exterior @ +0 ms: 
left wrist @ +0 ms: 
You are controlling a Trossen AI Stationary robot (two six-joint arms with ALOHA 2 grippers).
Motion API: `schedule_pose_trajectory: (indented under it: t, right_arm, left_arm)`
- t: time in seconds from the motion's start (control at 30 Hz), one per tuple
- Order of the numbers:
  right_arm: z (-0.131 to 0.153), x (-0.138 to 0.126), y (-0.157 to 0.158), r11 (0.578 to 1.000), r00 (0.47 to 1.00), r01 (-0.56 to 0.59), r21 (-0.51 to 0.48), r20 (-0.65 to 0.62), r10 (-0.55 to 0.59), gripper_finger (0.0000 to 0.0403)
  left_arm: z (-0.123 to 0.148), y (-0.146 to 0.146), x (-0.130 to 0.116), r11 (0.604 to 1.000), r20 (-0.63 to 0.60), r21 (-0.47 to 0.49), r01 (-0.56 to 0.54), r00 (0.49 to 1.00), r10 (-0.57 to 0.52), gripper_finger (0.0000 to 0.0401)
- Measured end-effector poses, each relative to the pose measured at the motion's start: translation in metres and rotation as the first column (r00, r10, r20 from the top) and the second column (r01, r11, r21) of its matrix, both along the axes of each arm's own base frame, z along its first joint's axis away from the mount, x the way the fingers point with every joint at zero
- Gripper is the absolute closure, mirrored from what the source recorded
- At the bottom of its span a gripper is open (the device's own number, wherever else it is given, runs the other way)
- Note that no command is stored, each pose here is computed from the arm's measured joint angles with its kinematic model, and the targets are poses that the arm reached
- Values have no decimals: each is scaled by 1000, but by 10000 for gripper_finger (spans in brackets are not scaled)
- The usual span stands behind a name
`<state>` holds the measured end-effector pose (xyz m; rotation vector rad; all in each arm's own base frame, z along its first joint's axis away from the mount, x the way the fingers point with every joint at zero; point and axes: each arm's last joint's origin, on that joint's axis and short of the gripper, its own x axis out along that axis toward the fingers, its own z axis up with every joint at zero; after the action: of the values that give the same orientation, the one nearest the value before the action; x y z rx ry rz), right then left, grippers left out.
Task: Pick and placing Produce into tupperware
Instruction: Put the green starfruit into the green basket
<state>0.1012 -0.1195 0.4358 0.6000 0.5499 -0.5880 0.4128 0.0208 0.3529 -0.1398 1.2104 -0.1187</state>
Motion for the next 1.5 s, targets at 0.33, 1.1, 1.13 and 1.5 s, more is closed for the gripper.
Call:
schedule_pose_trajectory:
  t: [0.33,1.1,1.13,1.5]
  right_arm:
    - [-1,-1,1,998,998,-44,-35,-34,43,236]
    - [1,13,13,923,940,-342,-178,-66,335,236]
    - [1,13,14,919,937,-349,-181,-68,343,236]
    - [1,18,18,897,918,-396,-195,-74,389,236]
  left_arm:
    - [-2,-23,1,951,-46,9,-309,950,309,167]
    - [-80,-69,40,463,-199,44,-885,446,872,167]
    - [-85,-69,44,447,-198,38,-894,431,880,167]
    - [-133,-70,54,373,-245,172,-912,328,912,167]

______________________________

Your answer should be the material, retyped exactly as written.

exterior @ +0 ms: 
left wrist @ +0 ms: 
You are controlling a Trossen AI Stationary robot (two six-joint arms with ALOHA 2 grippers).
Motion API: `schedule_pose_trajectory: (indented under it: t, right_arm, left_arm)`
- t: time in seconds from the motion's start (control at 30 Hz), one per tuple
- Order of the numbers:
  right_arm: z (-0.131 to 0.153), x (-0.138 to 0.126), y (-0.157 to 0.158), r11 (0.578 to 1.000), r00 (0.47 to 1.00), r01 (-0.56 to 0.59), r21 (-0.51 to 0.48), r20 (-0.65 to 0.62), r10 (-0.55 to 0.59), gripper_finger (0.0000 to 0.0403)
  left_arm: z (-0.123 to 0.148), y (-0.146 to 0.146), x (-0.130 to 0.116), r11 (0.604 to 1.000), r20 (-0.63 to 0.60), r21 (-0.47 to 0.49), r01 (-0.56 to 0.54), r00 (0.49 to 1.00), r10 (-0.57 to 0.52), gripper_finger (0.0000 to 0.0401)
- Measured end-effector poses, each relative to the pose measured at the motion's start: translation in metres and rotation as the first column (r00, r10, r20 from the top) and the second column (r01, r11, r21) of its matrix, both along the axes of each arm's own base frame, z along its first joint's axis away from the mount, x the way the fingers point with every joint at zero
- Gripper is the absolute closure, mirrored from what the source recorded
- At the bottom of its span a gripper is open (the device's own number, wherever else it is given, runs the other way)
- Note that no command is stored, each pose here is computed from the arm's measured joint angles with its kinematic model, and the targets are poses that the arm reached
- Values have no decimals: each is scaled by 1000, but by 10000 for gripper_finger (spans in brackets are not scaled)
- The usual span stands behind a name
`<state>` holds the measured end-effector pose (xyz m; rotation vector rad; all in each arm's own base frame, z along its first joint's axis away from the mount, x the way the fingers point with every joint at zero; point and axes: each arm's last joint's origin, on that joint's axis and short of the gripper, its own x axis out along that axis toward the fingers, its own z axis up with every joint at zero; after the action: of the values that give the same orientation, the one nearest the value before the action; x y z rx ry rz), right then left, grippers left out.
Task: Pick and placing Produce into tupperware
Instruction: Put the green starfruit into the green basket
<state>0.1012 -0.1195 0.4358 0.6000 0.5499 -0.5880 0.4128 0.0208 0.3529 -0.1398 1.2104 -0.1187</state>
Motion for the next 1.5 s, targets at 0.33, 1.1, 1.13 and 1.5 s, more is closed for the gripper.
Call:
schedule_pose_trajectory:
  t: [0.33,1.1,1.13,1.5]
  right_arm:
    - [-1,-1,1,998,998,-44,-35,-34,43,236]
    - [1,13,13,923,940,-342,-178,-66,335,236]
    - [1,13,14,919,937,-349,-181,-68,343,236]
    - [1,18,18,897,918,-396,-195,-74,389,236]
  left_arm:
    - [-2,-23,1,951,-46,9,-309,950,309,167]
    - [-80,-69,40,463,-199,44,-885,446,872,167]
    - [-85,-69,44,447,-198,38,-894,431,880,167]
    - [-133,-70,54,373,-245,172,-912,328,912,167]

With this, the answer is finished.